▸ Task goal: Below is the data. Give it again, complete and exact.

▸ Data:
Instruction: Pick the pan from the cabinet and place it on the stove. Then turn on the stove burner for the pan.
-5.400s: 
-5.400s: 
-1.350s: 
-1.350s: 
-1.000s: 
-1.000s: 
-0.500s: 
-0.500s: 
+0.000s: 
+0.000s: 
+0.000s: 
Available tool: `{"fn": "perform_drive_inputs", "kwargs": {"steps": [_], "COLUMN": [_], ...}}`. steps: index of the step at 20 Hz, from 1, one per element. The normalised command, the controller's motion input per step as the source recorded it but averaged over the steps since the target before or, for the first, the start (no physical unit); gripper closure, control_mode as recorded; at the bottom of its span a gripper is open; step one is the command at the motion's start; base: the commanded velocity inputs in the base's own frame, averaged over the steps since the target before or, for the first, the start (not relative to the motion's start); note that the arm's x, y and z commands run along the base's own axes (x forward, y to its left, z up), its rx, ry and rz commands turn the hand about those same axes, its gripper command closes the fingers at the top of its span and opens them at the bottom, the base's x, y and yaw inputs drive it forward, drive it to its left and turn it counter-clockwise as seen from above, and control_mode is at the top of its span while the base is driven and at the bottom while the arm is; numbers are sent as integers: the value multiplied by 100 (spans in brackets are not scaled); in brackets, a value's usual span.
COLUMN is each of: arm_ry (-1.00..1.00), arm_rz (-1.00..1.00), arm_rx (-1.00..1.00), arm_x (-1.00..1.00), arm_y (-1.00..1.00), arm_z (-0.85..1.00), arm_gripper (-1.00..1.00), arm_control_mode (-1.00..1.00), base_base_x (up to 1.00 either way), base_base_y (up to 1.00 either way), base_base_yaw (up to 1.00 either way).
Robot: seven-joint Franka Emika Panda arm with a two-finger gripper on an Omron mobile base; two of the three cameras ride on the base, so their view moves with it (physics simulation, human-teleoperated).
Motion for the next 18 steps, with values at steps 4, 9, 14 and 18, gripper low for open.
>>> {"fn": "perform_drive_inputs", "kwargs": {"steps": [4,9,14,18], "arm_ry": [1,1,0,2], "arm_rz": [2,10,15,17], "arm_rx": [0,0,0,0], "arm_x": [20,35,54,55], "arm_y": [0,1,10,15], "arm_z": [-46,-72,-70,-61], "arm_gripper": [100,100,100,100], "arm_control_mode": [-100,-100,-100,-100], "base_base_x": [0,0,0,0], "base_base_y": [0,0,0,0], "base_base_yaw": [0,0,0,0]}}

▸ Worked solution:
Instruction: Pick the pan from the cabinet and place it on the stove. Then turn on the stove burner for the pan.
-5.400s: 
-5.400s: 
-1.350s: 
-1.350s: 
-1.000s: 
-1.000s: 
-0.500s: 
-0.500s: 
+0.000s: 
+0.000s: 
+0.000s: 
Available tool: `{"fn": "perform_drive_inputs", "kwargs": {"steps": [_], "COLUMN": [_], ...}}`. steps: index of the step at 20 Hz, from 1, one per element. The normalised command, the controller's motion input per step as the source recorded it but averaged over the steps since the target before or, for the first, the start (no physical unit); gripper closure, control_mode as recorded; at the bottom of its span a gripper is open; step one is the command at the motion's start; base: the commanded velocity inputs in the base's own frame, averaged over the steps since the target before or, for the first, the start (not relative to the motion's start); note that the arm's x, y and z commands run along the base's own axes (x forward, y to its left, z up), its rx, ry and rz commands turn the hand about those same axes, its gripper command closes the fingers at the top of its span and opens them at the bottom, the base's x, y and yaw inputs drive it forward, drive it to its left and turn it counter-clockwise as seen from above, and control_mode is at the top of its span while the base is driven and at the bottom while the arm is; numbers are sent as integers: the value multiplied by 100 (spans in brackets are not scaled); in brackets, a value's usual span.
COLUMN is each of: arm_ry (-1.00..1.00), arm_rz (-1.00..1.00), arm_rx (-1.00..1.00), arm_x (-1.00..1.00), arm_y (-1.00..1.00), arm_z (-0.85..1.00), arm_gripper (-1.00..1.00), arm_control_mode (-1.00..1.00), base_base_x (up to 1.00 either way), base_base_y (up to 1.00 either way), base_base_yaw (up to 1.00 either way).
Robot: seven-joint Franka Emika Panda arm with a two-finger gripper on an Omron mobile base; two of the three cameras ride on the base, so their view moves with it (physics simulation, human-teleoperated).
Motion for the next 18 steps, with values at steps 4, 9, 14 and 18, gripper low for open.
>>> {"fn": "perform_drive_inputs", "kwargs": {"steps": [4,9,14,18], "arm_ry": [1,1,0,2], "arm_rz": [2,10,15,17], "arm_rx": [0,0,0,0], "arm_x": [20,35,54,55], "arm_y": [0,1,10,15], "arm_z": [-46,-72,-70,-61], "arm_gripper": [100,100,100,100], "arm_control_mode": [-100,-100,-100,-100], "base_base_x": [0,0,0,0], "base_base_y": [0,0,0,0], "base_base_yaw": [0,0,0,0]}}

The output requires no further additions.